Restate word for word the entries below, starting at the line with "5.3 s apart, 280x224." and ending at the line with "Everything in this". Keep both end lines and omit the pictures.

--- THE DATA Enclosed Below ---

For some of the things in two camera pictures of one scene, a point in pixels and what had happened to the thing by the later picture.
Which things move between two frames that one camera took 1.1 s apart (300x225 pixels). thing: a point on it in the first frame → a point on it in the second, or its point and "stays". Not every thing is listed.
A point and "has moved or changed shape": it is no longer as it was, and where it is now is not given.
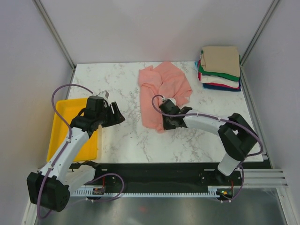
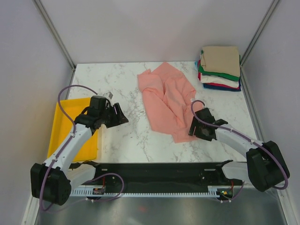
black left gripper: x=118 y=117 stays
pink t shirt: x=167 y=80 has moved or changed shape
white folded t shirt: x=219 y=80 stays
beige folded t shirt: x=223 y=59 stays
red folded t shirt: x=215 y=85 stays
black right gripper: x=166 y=126 → x=195 y=123
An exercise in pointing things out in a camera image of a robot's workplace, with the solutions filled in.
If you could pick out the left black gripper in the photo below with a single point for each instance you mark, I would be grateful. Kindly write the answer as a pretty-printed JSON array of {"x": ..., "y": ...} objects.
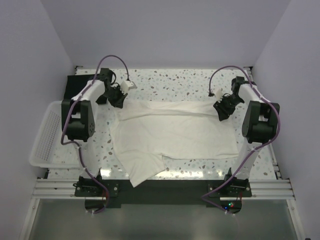
[{"x": 119, "y": 102}]

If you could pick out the white t shirt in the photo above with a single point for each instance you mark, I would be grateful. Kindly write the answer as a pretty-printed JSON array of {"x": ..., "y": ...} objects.
[{"x": 145, "y": 132}]

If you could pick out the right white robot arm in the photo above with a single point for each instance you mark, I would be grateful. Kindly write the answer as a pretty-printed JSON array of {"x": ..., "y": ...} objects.
[{"x": 260, "y": 123}]

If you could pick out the aluminium front rail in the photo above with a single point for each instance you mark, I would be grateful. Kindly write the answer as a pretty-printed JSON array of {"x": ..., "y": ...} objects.
[{"x": 261, "y": 189}]

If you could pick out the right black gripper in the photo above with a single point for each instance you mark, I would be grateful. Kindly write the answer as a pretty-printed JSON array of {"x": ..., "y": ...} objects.
[{"x": 223, "y": 113}]

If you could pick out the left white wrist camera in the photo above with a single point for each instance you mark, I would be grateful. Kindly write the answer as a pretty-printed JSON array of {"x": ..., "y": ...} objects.
[{"x": 127, "y": 85}]

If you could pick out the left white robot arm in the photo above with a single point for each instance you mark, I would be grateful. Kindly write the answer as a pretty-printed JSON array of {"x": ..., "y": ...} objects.
[{"x": 79, "y": 113}]

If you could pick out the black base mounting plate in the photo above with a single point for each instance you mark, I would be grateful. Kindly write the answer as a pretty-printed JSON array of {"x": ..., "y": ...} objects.
[{"x": 111, "y": 193}]

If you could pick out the white plastic basket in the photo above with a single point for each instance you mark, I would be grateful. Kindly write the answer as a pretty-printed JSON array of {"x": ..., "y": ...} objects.
[{"x": 47, "y": 150}]

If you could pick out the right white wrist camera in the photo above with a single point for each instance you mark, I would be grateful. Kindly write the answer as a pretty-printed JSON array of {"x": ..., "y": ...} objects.
[{"x": 218, "y": 94}]

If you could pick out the folded black t shirt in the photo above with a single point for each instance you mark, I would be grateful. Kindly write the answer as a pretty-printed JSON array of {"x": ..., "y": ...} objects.
[{"x": 75, "y": 84}]

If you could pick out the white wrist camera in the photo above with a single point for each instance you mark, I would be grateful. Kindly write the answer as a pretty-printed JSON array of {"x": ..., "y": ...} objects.
[
  {"x": 218, "y": 94},
  {"x": 127, "y": 85}
]

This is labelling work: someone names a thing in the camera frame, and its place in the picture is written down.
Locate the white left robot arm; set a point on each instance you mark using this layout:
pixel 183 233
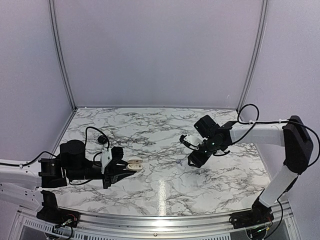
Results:
pixel 30 183

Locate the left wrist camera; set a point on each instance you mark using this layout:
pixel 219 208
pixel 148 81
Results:
pixel 110 155

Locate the black earbud charging case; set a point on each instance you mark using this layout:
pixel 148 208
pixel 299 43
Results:
pixel 102 139

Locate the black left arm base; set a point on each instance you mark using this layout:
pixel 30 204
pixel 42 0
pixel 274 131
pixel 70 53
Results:
pixel 50 212

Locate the aluminium corner post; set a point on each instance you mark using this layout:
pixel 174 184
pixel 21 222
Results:
pixel 255 53
pixel 60 55

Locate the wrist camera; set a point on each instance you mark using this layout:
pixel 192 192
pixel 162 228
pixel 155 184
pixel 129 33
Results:
pixel 110 155
pixel 206 126

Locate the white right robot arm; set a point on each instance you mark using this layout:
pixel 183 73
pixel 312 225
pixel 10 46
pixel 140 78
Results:
pixel 285 146

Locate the left aluminium corner post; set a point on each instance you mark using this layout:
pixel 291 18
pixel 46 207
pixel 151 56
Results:
pixel 60 55

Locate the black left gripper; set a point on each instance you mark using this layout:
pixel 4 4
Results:
pixel 112 175

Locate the right aluminium corner post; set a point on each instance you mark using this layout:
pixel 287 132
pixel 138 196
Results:
pixel 255 53

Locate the beige earbud charging case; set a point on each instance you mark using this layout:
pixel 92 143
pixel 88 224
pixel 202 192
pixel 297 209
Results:
pixel 135 164

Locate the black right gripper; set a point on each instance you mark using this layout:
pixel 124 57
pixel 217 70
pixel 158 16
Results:
pixel 198 160

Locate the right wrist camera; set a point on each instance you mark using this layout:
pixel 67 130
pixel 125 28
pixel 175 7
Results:
pixel 206 126

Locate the aluminium front frame rail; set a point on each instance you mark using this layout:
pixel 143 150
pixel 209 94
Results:
pixel 101 226

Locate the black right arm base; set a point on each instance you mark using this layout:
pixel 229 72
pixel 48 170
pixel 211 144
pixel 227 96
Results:
pixel 258 214

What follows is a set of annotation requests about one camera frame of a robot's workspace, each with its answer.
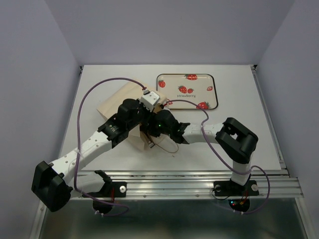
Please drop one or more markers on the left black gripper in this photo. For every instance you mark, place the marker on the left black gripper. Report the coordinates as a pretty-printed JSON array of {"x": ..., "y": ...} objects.
[{"x": 146, "y": 110}]

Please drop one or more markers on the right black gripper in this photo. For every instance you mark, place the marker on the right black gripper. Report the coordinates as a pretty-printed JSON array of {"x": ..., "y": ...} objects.
[{"x": 149, "y": 129}]

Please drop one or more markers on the beige paper bag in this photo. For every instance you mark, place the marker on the beige paper bag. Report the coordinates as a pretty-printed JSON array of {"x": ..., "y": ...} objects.
[{"x": 136, "y": 138}]

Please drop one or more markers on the metal tongs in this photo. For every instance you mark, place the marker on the metal tongs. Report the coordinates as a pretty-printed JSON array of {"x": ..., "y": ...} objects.
[{"x": 151, "y": 144}]

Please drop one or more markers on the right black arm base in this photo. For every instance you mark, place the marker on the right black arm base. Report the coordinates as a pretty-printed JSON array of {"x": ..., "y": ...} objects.
[{"x": 237, "y": 195}]

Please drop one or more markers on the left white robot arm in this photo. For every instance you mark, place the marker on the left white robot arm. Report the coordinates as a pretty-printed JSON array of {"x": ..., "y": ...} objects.
[{"x": 55, "y": 183}]

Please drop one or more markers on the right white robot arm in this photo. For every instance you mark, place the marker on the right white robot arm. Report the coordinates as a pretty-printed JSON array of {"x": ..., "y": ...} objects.
[{"x": 231, "y": 141}]

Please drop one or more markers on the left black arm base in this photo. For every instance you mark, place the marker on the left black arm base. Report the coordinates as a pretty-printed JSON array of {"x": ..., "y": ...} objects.
[{"x": 104, "y": 201}]

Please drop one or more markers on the strawberry print tray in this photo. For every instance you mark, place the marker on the strawberry print tray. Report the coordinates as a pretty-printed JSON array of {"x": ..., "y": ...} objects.
[{"x": 188, "y": 91}]

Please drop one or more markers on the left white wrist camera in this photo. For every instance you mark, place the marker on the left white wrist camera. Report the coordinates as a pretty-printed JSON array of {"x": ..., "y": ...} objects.
[{"x": 150, "y": 98}]

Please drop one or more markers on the aluminium mounting rail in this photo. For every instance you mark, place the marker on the aluminium mounting rail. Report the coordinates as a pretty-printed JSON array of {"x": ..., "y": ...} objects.
[{"x": 188, "y": 185}]

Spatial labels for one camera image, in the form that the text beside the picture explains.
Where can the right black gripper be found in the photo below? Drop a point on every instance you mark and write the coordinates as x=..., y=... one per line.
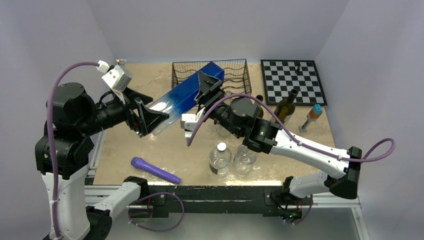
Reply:
x=207, y=84

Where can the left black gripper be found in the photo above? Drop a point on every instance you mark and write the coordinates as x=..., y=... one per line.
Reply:
x=150, y=118

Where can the blue square glass bottle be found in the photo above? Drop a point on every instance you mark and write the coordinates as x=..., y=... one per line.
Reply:
x=181, y=98

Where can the clear bottle white cap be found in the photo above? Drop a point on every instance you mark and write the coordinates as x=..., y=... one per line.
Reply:
x=244, y=159
x=220, y=159

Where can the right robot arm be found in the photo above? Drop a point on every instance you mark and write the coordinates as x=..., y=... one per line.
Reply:
x=338, y=170

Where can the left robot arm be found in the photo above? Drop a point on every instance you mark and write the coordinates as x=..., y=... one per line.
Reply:
x=63, y=159

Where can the clear empty glass bottle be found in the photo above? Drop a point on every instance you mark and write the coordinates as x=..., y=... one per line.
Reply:
x=221, y=131

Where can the olive green wine bottle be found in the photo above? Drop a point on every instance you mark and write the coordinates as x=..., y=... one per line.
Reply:
x=260, y=98

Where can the dark green wine bottle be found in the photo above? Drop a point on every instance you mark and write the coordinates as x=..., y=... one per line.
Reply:
x=285, y=108

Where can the purple flashlight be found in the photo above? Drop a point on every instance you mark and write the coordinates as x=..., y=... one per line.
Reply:
x=141, y=164

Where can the black white chessboard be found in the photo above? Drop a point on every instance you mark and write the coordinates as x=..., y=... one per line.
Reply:
x=279, y=78

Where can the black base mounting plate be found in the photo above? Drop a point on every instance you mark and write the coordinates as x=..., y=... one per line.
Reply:
x=268, y=201

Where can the black wire wine rack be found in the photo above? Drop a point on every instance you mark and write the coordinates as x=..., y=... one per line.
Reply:
x=236, y=79

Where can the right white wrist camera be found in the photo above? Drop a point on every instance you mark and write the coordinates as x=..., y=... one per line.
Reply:
x=189, y=121

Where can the aluminium frame rail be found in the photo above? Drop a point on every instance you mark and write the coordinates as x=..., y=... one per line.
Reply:
x=168, y=150

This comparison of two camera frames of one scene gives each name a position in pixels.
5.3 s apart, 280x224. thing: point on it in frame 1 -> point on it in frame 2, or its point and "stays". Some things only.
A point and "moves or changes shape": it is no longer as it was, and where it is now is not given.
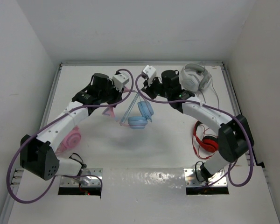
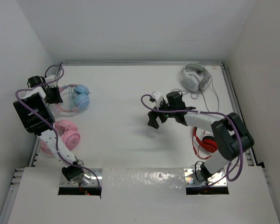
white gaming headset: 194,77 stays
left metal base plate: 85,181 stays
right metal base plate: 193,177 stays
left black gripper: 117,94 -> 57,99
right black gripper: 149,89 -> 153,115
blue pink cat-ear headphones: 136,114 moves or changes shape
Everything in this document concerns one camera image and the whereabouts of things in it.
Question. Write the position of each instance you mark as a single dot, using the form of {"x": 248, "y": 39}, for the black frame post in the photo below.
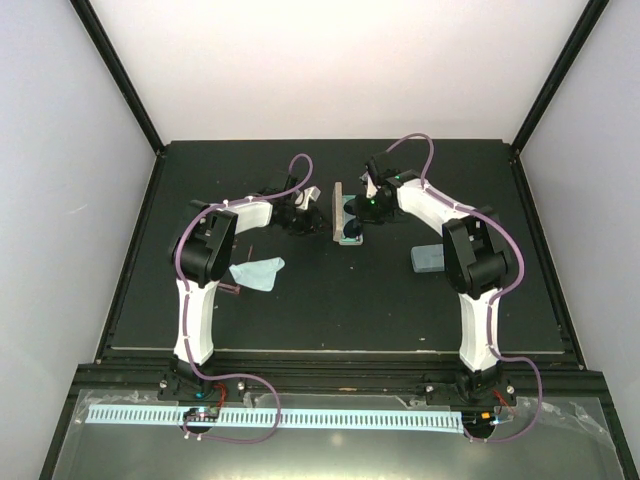
{"x": 94, "y": 28}
{"x": 578, "y": 37}

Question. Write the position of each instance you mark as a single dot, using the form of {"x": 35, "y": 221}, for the black sunglasses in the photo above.
{"x": 352, "y": 230}

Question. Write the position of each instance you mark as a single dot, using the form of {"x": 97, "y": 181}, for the pink sunglasses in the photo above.
{"x": 234, "y": 288}

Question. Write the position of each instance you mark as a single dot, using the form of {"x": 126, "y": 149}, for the white slotted cable duct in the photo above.
{"x": 296, "y": 418}

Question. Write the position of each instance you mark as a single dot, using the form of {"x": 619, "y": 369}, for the beige glasses case green lining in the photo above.
{"x": 340, "y": 217}

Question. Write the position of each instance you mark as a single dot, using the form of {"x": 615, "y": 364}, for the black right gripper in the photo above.
{"x": 365, "y": 216}

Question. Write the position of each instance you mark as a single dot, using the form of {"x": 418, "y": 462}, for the black front mounting rail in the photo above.
{"x": 437, "y": 378}

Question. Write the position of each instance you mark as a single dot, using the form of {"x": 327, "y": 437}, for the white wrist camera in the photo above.
{"x": 307, "y": 197}
{"x": 371, "y": 187}

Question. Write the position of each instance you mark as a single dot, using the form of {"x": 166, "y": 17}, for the blue-grey glasses case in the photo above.
{"x": 427, "y": 258}

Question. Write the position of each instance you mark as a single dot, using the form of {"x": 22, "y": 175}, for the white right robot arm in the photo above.
{"x": 477, "y": 261}

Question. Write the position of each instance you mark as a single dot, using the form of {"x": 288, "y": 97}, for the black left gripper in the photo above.
{"x": 312, "y": 226}

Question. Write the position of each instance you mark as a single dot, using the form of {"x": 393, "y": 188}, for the black left frame post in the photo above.
{"x": 94, "y": 28}

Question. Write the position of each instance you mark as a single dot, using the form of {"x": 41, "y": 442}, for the black right frame post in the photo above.
{"x": 578, "y": 37}

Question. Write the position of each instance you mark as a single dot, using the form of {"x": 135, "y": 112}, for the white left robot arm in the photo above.
{"x": 201, "y": 257}

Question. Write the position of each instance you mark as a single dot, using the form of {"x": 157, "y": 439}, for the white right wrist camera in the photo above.
{"x": 371, "y": 187}

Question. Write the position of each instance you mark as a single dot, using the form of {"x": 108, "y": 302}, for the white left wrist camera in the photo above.
{"x": 307, "y": 197}

--- End of Enclosed THE DATA ---

RESULT:
5.3 s apart, 280x224. thing: point on it in frame 1 -> point on it in frame 2, or its point and "stays". Some things only.
A point and "moves or changes shape": it is no longer as it was, and where it is now is not given.
white gaming headset: 194,77 stays
left metal base plate: 85,181 stays
right metal base plate: 193,177 stays
left black gripper: 117,94 -> 57,99
right black gripper: 149,89 -> 153,115
blue pink cat-ear headphones: 136,114 moves or changes shape
Everything in this document concerns one camera image and the whereabouts of things in it.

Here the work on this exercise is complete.